DATA SECTION |
━━━━
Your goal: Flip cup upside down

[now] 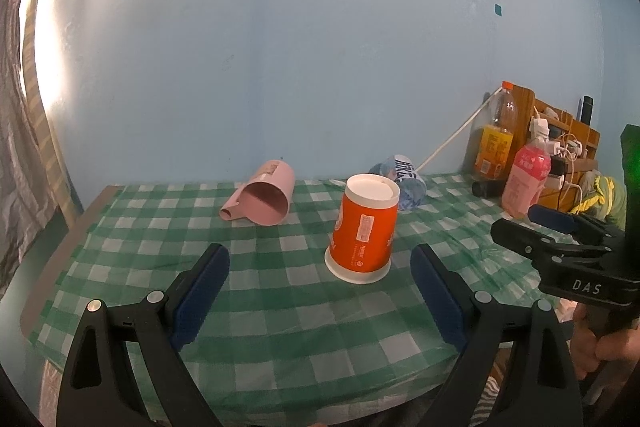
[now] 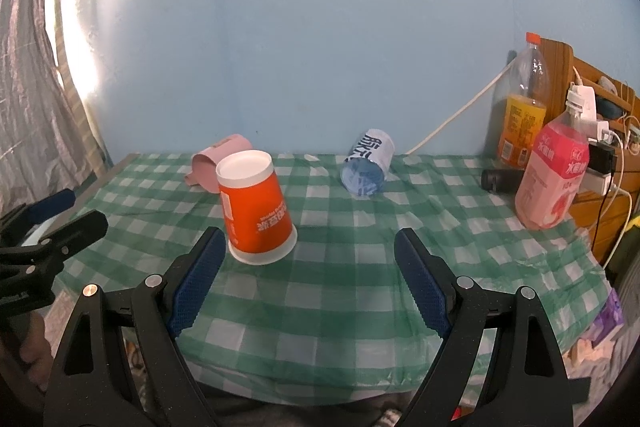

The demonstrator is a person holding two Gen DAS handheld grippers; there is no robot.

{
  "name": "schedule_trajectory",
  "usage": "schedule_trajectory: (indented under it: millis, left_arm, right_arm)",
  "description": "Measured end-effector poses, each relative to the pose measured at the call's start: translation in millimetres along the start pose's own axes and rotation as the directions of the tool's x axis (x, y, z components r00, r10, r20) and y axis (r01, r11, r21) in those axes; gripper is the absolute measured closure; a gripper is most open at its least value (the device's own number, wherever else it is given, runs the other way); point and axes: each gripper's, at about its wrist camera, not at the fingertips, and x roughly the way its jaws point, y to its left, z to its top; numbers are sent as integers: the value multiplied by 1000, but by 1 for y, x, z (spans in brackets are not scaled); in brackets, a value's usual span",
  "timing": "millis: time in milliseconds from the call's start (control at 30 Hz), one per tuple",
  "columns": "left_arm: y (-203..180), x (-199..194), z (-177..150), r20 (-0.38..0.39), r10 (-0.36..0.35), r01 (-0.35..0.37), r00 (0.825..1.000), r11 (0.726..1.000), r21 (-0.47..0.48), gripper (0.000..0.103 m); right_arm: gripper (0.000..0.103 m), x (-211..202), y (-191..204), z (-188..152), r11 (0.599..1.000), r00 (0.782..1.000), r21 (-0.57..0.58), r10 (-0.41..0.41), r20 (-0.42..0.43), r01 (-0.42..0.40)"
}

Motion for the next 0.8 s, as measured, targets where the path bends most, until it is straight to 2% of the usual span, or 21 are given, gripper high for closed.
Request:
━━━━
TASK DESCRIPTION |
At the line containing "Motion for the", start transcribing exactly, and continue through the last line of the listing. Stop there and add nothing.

SOLUTION TO THIS EXERCISE |
Motion for the next 0.8 s, as measured, targets where the path bends most, until it is straight to 2% of the usual span, or 21 are given, gripper high for closed.
Request:

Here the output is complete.